- Exercise brief -
Every line in the data below from the one containing "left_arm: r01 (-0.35" down to the one containing "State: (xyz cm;", both included, must be retyped exactly; no other line is to appear.

- Exercise data -
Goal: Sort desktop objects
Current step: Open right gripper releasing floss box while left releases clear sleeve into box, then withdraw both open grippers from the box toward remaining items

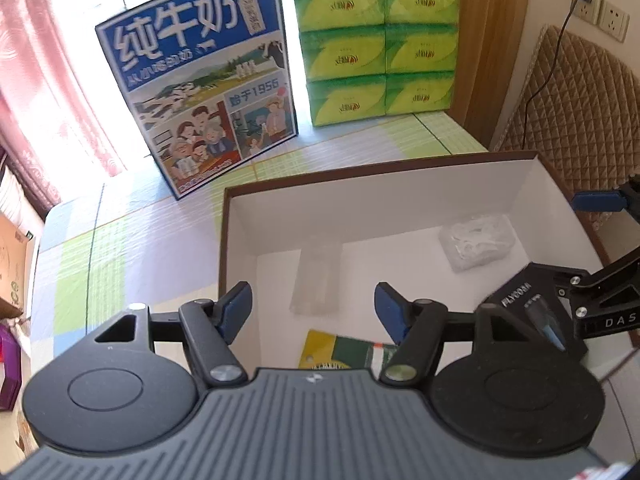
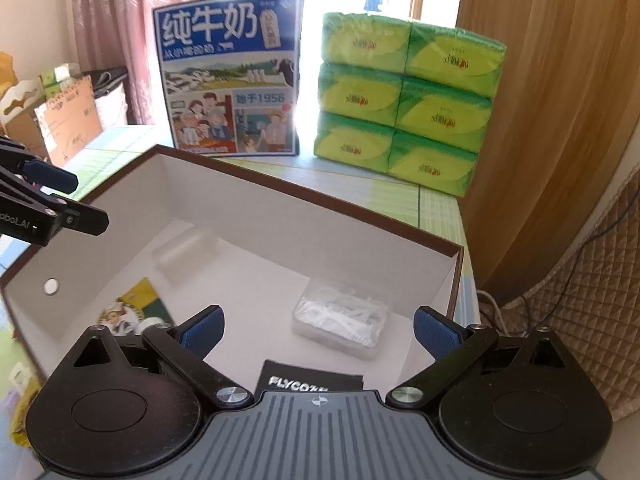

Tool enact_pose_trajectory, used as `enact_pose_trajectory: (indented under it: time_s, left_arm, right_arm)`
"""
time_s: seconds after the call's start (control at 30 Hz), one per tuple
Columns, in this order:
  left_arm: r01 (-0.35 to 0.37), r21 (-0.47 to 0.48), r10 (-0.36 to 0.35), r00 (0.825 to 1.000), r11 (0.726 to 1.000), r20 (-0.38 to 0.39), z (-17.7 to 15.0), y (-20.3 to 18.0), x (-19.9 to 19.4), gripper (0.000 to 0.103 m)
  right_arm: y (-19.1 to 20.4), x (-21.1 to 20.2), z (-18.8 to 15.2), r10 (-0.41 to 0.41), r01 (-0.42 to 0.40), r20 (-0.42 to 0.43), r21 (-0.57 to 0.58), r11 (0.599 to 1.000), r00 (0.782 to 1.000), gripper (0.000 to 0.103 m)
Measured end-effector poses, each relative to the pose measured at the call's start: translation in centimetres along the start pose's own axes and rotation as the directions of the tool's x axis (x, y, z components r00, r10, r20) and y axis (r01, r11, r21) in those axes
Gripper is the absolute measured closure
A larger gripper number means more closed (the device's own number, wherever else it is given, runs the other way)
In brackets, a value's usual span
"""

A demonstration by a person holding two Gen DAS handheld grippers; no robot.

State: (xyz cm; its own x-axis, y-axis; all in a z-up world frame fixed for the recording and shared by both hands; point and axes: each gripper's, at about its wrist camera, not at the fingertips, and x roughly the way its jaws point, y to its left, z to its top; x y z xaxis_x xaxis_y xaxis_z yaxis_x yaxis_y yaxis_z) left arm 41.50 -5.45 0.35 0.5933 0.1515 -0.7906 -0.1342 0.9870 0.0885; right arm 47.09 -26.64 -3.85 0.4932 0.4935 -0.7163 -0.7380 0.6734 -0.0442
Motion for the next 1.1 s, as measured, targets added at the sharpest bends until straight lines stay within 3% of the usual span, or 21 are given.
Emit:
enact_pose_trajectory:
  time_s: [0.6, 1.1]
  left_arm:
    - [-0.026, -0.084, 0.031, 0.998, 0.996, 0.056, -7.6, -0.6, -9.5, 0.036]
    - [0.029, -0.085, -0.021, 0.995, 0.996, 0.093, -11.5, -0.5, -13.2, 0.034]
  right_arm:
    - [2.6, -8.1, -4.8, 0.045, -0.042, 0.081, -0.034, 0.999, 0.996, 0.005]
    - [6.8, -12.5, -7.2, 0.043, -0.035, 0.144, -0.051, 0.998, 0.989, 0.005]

- Answer to this exercise -
  left_arm: r01 (-0.35 to 0.37), r21 (-0.47 to 0.48), r10 (-0.36 to 0.35), r00 (0.825 to 1.000), r11 (0.726 to 1.000), r20 (-0.38 to 0.39), z (-17.7 to 15.0), y (-20.3 to 18.0), x (-19.9 to 19.4), gripper (0.000 to 0.103 m)
  right_arm: y (-19.1 to 20.4), x (-21.1 to 20.2), z (-18.8 to 15.2), r10 (-0.41 to 0.41), r01 (-0.42 to 0.40), r20 (-0.42 to 0.43), r21 (-0.57 to 0.58), r11 (0.599 to 1.000), r00 (0.782 to 1.000), gripper (0.000 to 0.103 m)
Measured end-effector poses, each relative to the pose measured at the call's start: translation in centimetres along the start pose's own axes and rotation as the directions of the tool's x axis (x, y, z components r00, r10, r20) and y axis (r01, r11, r21) in those axes
Gripper is the absolute measured closure
A larger gripper number means more closed (the device's own number, wherever else it is given, runs the other way)
In brackets, a value's usual span
"""

A demonstration by a person holding two Gen DAS handheld grippers; no robot.

State: (xyz cm; its own x-axis, y-axis; all in a z-up world frame fixed for the recording and shared by both hands; point and axes: each gripper's, at about its wrist camera, not at the fingertips, and x roughly the way its jaws point, y to its left, z to its top; x y z xaxis_x xaxis_y xaxis_z yaxis_x yaxis_y yaxis_z) left arm 41.50 -5.45 0.35 0.5933 0.1515 -0.7906 -0.1342 0.9870 0.0885; right arm 47.09 -26.64 -3.85 0.4932 0.4935 -0.7163 -0.7380 0.6734 -0.0442

Nothing else is needed, and the exercise is over.